WebAssembly on Resource-Constrained IoT Devices: Performance, Efficiency, and Portability
Mislav Has, Tao Xiong, Fehmi Ben Abdesslem, Mario Kušek
TL;DR
This study evaluates WebAssembly (WASM) as a portable, sandboxed runtime for resource-constrained IoT devices by comparing wasm3 and WAMR against native C across Raspberry Pi Pico, ESP32 C6, and nRF5340. It analyzes performance, memory footprint, and energy consumption using C and Rust workloads (bubble sort, CRC-16), finding that native code remains fastest and most energy-efficient, while WASM offers portability and security benefits.

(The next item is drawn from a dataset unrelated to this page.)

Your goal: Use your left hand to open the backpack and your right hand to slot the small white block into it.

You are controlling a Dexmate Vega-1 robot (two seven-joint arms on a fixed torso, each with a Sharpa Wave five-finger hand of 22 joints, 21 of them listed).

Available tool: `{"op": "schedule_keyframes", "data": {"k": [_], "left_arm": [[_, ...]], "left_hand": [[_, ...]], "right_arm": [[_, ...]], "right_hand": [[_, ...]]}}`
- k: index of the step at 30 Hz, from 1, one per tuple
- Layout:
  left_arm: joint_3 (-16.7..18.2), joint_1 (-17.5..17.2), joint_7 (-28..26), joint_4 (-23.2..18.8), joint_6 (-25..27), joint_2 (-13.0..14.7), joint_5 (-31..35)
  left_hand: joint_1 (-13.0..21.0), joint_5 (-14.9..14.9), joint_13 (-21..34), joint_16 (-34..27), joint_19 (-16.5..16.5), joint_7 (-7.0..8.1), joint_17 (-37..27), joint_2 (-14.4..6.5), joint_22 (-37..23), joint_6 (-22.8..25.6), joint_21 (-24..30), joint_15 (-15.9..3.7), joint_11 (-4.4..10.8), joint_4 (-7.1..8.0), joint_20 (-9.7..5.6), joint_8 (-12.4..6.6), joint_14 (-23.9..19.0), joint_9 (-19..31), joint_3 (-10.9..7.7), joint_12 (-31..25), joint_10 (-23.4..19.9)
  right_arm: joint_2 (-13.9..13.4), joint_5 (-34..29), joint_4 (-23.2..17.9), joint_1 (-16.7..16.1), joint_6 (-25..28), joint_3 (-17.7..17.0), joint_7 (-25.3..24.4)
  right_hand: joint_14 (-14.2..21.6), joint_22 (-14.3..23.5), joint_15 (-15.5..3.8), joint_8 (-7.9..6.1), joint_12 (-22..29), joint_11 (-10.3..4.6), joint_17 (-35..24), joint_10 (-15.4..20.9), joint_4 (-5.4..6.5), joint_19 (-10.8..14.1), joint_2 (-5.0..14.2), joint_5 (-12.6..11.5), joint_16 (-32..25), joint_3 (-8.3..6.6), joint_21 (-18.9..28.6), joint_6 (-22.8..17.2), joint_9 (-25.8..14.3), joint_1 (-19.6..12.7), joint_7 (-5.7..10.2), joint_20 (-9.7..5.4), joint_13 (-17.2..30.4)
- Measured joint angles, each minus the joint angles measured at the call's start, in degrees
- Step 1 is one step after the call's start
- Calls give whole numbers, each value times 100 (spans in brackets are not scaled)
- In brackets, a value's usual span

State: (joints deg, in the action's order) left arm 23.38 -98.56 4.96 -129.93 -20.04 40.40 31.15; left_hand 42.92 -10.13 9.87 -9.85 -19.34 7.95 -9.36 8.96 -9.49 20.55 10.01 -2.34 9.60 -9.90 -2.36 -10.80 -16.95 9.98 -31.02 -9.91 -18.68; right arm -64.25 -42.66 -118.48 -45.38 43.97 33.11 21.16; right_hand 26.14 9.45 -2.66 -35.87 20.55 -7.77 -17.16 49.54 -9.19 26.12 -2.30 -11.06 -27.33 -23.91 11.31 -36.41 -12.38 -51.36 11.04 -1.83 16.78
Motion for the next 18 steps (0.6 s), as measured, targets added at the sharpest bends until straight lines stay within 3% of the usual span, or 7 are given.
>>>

The results reveal clear trade-offs between lightweight (wasm3) and feature-rich (WAMR) runtimes, and highlight the limitations of interpretation mode, motivating future work on AOT/JIT and RTOS integration. Overall, the findings provide practical guidance for selecting WASM runtimes to achieve cross-platform embedded deployment with acceptable performance and stronger isolation.
Abstract
The increasing heterogeneity of hardware and software in the Internet of Things (IoT) poses a major challenge for the portability, maintainability and deployment of software on devices with limited resources. WebAssembly (WASM), originally designed for the web, is increasingly recognized as a portable, secure and efficient runtime environment that can overcome these challenges. This paper explores the feasibility of using WASM in embedded IoT systems by evaluating its performance, memory footprint and energy consumption on three representative microcontrollers: the Raspberry Pi Pico, the ESP32 C6 and the nRF5340. Two lightweight WASM runtimes, WAMR and wasm3, are compared with the native C execution. The results show that while the native execution remains superior in terms of speed and energy efficiency, WASM offers acceptable trade-offs in return for cross-platform compatibility and sandbox execution. The results highlight that WASM is a viable option for embedded IoT applications when portability and security outweigh strict performance constraints, and that further runtime optimization could extend its practicality in this area.